The clients looking for a EVCache instances belonging to a particular app get the list of instances from Discovery and the EVCache client manages them.
Mirroring/Replication
Data is always mirrored (replicated) between zones. That is, two cache servers in differing zones supporting the same cache will contain the same data.
Within a zone, data will be sharded across the set of instances. The sharding of the data is based on Ketama consisten hashing algorithm.
Read Retries
In general, caches in the local zone are preferred while reading.
If no caches are available within your zone, a cache from another zone is chosen at random.
Note that if you are sharding, adding a cache instance is a disruptive process, because it changes the results of the consistent hashing algorithm. Some fraction of the cache's entries will become unreachable, and they will languish in obscurity until their object lifetimes are reached. Storing the item anew will result it in being assigned to the correct node, and the cache will then behave as expected.

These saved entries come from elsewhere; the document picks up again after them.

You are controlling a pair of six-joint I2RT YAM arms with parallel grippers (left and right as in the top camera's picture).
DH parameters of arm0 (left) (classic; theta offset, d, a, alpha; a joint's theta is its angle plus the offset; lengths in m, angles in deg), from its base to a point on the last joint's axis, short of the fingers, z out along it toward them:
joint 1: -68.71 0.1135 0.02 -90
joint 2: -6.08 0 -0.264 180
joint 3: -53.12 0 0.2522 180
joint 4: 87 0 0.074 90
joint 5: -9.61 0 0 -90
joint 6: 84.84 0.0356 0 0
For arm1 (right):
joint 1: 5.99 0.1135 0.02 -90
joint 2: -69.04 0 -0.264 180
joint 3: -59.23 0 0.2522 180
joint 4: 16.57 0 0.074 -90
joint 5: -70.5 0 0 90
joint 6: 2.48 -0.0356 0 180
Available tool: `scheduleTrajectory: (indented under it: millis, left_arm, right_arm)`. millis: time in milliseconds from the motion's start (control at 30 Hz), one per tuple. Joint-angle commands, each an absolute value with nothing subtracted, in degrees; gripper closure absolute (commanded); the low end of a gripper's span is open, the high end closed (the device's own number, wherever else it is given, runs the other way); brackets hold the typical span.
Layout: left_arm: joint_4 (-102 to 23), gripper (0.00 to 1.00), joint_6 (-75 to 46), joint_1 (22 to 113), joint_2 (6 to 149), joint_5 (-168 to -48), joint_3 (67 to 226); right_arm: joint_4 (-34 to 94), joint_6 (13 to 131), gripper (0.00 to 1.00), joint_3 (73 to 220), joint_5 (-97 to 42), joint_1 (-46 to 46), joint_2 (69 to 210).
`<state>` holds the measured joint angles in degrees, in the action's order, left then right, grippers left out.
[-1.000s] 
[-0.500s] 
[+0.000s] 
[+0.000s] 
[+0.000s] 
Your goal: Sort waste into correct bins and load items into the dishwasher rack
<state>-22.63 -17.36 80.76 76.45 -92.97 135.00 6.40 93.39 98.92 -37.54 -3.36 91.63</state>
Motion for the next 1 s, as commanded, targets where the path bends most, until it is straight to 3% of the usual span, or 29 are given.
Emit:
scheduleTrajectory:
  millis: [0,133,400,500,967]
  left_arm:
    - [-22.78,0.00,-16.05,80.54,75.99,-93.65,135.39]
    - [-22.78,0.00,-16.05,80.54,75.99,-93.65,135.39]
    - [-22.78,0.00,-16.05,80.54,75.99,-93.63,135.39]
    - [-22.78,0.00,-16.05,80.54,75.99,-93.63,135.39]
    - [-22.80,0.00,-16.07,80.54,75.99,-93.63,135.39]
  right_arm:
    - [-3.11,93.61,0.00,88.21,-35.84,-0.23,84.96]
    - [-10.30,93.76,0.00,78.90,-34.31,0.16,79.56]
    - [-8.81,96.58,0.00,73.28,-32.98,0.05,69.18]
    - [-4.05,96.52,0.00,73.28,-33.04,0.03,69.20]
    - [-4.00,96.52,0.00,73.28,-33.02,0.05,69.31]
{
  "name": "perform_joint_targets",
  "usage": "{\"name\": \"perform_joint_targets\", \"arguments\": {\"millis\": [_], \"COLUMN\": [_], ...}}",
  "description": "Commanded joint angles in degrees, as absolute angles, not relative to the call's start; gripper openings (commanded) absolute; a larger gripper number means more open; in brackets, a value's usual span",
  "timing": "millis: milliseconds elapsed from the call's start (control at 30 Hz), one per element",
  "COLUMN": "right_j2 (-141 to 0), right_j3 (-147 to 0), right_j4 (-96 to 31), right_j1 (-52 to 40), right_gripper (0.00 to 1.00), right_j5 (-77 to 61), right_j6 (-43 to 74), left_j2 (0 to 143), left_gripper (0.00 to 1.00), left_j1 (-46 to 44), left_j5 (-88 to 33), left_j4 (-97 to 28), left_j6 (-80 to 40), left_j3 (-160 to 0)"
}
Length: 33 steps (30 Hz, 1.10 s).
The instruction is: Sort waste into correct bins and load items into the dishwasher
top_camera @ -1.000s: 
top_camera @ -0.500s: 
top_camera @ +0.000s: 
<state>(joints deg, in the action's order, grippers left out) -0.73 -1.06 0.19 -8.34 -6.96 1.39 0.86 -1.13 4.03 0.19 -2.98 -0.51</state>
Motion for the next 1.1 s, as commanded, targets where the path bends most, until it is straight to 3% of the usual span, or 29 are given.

Connection Pools and Management
Create a Pool of connections to each EVCache App at startup
Separate pools for Read and Write Operations
Resilient to state in Discovery
Be passive when disconnecting from EVCache server i.e. if discovery drops a server the client should not remove it until the connection is lost.
Verification of instance replacement before rehashing. This ensures key movement is minimized when disruptions happen.
ServerGroup config can be provided by System properties or FastProperties and can be used to bootstrap. Ideal for situations where the client is in a non Discovery/Eureka environment.
Uses spinnaker API as a backup to find EVCache instances
Write only Clusters
Set a Server Group/zone to write only mode
We can employ this when we are changing cluster sizes or pushing new AMI
Latch based API
Status about write operations can be obtained using Latch.
Can be used to block for a specified duration until the latch policy is met.
GC Pauses
Read operation caught in-flight can linger after pause before failing or retrying
Dynamic compression
EVCache Transcoder can be configured to perform data compression dynamically
Decompression will be done only if the compress flag is set
Client side caching
LRU based in-memory caching inside of EVCache client.
Can be enabled dynamically and transparent to the app.
Ideal for immutable objects with duplicate reads in short duration.